During hematopoietic stem cell transplantation (HSCT), endothelial damage is the pathological hallmark of veno-occlusive disease of the liver, thrombotic microangiopathy, capillary leak syndrome and graft-versus-host disease. Events prior to conditioning, the conditioning regimen itself as well as calcineurin inhibitors may all induce endothelial damage. Unfortunately, the relative importance of these factors and their interactions, the time frame of endothelial damage and individual susceptibility remain unknown. Moreover, it is conceivable that conditioning regimens differ markedly in their propensity to initiate endothelial damage.
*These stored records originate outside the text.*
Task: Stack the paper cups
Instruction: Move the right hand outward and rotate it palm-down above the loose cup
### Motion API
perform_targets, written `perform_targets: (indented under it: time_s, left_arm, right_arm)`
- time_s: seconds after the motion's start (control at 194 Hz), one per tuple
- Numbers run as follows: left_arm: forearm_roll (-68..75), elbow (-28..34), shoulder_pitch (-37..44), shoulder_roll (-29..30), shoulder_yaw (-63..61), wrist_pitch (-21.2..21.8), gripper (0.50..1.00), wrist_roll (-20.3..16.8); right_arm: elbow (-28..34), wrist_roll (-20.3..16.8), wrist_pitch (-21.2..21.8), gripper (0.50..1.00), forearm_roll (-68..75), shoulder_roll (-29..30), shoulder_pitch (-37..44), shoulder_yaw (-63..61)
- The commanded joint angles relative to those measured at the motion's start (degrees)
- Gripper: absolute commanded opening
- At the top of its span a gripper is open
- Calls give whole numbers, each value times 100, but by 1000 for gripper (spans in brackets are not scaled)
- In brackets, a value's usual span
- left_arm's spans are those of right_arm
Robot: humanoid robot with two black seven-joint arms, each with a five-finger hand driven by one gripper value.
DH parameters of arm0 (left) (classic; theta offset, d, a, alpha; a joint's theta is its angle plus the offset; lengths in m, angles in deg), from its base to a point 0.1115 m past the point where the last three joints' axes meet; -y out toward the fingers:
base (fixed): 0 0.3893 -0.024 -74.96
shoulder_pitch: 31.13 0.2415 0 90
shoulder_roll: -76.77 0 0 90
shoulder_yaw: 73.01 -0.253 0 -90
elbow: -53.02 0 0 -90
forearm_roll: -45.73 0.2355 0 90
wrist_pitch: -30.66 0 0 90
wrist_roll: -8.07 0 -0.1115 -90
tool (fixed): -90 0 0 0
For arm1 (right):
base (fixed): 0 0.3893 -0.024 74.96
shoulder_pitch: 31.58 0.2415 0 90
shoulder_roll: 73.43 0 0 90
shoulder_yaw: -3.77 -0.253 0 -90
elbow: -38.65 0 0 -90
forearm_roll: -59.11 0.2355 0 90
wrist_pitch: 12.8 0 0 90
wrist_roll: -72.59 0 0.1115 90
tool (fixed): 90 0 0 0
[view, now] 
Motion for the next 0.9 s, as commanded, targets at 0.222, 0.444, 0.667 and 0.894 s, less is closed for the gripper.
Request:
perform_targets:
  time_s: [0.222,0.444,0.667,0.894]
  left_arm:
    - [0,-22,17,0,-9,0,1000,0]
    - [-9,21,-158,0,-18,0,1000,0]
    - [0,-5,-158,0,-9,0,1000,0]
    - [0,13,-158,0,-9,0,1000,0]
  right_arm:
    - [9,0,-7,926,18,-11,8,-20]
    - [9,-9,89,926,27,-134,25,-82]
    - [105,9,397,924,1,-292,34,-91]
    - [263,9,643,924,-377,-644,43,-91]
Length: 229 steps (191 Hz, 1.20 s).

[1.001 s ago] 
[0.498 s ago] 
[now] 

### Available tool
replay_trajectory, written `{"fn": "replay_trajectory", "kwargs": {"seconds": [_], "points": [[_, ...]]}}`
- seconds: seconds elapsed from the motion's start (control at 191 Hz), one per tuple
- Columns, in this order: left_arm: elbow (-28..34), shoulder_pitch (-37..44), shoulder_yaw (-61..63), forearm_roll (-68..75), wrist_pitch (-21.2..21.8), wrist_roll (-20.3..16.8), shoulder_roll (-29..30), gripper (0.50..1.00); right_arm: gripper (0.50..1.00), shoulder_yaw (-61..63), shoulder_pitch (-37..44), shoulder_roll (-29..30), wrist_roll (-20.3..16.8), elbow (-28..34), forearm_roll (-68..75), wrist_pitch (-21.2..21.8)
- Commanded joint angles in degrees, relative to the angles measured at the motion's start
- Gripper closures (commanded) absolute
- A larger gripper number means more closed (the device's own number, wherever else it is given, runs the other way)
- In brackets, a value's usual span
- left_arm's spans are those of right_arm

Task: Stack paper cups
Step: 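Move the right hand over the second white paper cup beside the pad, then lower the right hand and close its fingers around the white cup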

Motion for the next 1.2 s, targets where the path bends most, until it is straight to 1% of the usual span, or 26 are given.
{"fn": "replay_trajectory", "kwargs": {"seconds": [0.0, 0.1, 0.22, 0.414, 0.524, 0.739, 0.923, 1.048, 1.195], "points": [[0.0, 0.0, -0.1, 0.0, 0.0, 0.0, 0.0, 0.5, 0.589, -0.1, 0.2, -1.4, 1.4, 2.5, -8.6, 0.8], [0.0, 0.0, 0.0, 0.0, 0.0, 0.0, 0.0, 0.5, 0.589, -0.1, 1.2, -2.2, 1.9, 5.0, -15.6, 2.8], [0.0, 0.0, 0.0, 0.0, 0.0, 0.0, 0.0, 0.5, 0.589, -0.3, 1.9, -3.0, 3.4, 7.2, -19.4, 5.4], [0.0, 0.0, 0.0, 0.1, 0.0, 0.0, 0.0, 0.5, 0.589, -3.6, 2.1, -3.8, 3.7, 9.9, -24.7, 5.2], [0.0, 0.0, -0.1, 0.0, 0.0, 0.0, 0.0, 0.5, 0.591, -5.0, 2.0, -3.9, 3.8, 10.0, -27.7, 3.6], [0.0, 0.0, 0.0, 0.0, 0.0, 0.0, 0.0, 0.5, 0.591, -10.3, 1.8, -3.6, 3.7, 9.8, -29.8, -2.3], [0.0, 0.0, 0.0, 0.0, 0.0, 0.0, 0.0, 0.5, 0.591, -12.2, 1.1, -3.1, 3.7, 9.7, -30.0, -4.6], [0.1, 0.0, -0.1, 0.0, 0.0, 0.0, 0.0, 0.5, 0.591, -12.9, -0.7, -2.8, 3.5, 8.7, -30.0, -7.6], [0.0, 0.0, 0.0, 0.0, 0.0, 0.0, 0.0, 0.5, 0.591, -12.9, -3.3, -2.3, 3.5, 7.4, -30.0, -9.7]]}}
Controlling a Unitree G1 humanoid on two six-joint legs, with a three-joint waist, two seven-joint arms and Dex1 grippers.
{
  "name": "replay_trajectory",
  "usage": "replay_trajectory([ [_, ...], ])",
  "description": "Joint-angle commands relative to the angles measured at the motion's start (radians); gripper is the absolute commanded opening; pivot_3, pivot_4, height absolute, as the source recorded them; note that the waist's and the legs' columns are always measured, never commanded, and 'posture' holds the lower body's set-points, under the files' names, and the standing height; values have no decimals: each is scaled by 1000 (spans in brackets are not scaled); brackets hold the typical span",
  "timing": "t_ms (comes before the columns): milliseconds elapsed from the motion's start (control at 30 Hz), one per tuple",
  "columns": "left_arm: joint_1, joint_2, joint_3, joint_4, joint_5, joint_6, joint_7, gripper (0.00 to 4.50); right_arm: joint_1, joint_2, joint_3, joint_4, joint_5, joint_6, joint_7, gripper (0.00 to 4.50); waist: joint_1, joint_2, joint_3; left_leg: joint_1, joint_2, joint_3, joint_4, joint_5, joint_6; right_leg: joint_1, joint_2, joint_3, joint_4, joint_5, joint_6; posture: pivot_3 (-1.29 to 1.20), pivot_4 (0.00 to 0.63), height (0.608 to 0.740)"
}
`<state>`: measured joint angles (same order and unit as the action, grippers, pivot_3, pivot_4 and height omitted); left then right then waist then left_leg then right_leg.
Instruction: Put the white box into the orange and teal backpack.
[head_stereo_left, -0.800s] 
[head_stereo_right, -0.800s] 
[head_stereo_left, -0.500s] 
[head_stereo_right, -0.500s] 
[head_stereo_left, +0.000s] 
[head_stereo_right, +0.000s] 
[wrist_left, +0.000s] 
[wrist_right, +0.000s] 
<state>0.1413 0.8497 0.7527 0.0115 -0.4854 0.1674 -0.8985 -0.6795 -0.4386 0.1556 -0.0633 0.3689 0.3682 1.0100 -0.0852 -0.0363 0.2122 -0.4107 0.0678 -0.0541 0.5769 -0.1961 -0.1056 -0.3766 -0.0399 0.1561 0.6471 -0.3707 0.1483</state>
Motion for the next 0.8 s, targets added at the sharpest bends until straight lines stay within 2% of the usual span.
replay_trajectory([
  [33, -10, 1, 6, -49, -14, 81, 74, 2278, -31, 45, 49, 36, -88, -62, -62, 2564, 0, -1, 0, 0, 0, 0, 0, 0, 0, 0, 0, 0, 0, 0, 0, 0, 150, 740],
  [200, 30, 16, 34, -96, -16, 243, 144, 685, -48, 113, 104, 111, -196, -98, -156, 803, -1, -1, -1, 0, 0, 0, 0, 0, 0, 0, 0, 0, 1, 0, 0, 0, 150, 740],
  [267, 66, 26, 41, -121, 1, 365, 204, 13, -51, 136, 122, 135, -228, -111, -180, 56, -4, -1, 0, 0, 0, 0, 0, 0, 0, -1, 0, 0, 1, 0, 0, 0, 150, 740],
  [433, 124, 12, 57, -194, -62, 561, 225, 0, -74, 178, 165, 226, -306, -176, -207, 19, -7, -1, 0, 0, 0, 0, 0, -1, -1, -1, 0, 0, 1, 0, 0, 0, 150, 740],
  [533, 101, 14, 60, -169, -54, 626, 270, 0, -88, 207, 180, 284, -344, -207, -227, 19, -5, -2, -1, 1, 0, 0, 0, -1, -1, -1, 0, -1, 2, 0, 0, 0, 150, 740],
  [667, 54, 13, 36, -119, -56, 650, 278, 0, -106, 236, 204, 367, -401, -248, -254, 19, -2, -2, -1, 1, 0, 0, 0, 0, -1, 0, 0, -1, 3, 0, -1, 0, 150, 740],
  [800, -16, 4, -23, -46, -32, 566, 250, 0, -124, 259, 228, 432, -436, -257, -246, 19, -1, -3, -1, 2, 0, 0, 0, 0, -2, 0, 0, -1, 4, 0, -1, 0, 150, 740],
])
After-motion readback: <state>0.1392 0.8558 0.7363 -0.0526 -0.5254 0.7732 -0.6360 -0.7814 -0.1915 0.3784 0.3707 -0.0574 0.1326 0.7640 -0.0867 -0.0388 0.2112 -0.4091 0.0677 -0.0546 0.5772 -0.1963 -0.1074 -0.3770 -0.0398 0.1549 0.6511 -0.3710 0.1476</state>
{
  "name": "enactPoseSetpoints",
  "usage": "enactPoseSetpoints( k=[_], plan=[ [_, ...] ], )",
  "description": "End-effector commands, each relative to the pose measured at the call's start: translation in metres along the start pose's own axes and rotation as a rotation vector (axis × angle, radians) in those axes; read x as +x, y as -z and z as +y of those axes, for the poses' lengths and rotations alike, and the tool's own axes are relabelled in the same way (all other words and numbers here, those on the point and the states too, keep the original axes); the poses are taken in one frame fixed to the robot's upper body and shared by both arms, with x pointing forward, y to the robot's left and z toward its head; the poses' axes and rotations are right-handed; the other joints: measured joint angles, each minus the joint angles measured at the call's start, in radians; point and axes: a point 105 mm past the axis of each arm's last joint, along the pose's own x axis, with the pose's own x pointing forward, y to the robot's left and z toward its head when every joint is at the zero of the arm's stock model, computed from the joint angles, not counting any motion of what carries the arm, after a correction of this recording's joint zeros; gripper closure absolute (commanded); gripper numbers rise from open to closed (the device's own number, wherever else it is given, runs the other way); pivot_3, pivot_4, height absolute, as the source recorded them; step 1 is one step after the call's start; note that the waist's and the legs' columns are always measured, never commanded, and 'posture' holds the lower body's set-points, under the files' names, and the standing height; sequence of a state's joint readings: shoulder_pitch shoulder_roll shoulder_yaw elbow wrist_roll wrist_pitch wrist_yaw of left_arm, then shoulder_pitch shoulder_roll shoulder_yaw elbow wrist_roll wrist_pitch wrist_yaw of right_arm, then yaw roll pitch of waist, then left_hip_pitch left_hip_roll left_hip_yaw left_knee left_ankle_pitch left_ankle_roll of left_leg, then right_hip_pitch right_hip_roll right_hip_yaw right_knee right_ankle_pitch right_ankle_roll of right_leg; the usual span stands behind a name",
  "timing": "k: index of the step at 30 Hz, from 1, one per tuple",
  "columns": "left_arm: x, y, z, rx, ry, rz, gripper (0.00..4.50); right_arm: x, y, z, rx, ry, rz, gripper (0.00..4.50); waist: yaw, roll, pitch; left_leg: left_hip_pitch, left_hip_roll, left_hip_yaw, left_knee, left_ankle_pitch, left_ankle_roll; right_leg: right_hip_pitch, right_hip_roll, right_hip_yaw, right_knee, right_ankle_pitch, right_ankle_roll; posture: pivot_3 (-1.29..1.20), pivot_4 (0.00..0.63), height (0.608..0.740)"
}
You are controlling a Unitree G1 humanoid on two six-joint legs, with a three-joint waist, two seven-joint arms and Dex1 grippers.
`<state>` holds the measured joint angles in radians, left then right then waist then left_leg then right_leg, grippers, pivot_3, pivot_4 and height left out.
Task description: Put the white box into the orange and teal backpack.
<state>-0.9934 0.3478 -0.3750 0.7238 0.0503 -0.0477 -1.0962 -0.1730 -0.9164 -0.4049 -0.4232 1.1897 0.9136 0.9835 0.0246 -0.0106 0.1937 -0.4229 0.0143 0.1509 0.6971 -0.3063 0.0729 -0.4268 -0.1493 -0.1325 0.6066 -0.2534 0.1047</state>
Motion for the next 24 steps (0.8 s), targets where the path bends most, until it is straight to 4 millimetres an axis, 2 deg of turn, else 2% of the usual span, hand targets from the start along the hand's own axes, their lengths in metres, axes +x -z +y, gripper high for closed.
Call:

Monitoring endothelial damage and response to treatment is hampered by the current lack of suitable markers. In this regard, an ideal marker should be sensitive and specific and indicate the development of an endothelial disorder prior to the onset of symptoms and organ dysfunction. Soluble markers, such as thrombomodulin, are easily amenable with immunoassays; yet, the interpretation of their levels is hampered by the influence of comorbidity. Evaluation of circulating endothelial cells in HSCT demonstrated a marked and dose-dependent increase in cell numbers after conditioning. The challenge ahead is to establish and evaluate novel markers of endothelial damage to permit early detection of disease, monitor response to treatment and evaluate different conditioning regimens.

摘要

在造血干细胞移植(HSCT)过程中,内皮损伤是肝静脉闭塞病、血栓性微血管病、毛细血管渗漏综合征和移植物抗宿主病的病理标志。预处理前的事件、预处理方案本身以及钙调神经磷酸酶抑制剂均可能诱导内皮损伤。遗憾的是,这些因素的相对重要性及其相互作用、内皮损伤的时间框架以及个体易感性仍不清楚。此外,可以想象,不同的预处理方案引发内皮损伤的倾向差异显著。目前缺乏合适的标志物阻碍了对内皮损伤和治疗反应的监测。在这方面,理想的标志物应具有敏感性和特异性,并能在症状和器官功能障碍出现之前指示内皮疾病的发展。可溶性标志物,如血栓调节蛋白,易于通过免疫测定进行检测;然而,合并症的影响阻碍了对其水平的解读。对HSCT中循环内皮细胞的评估显示,预处理后细胞数量显著且呈剂量依赖性增加。未来的挑战是建立和评估新型内皮损伤标志物,以便早期发现疾病、监测治疗反应并评估不同的预处理方案。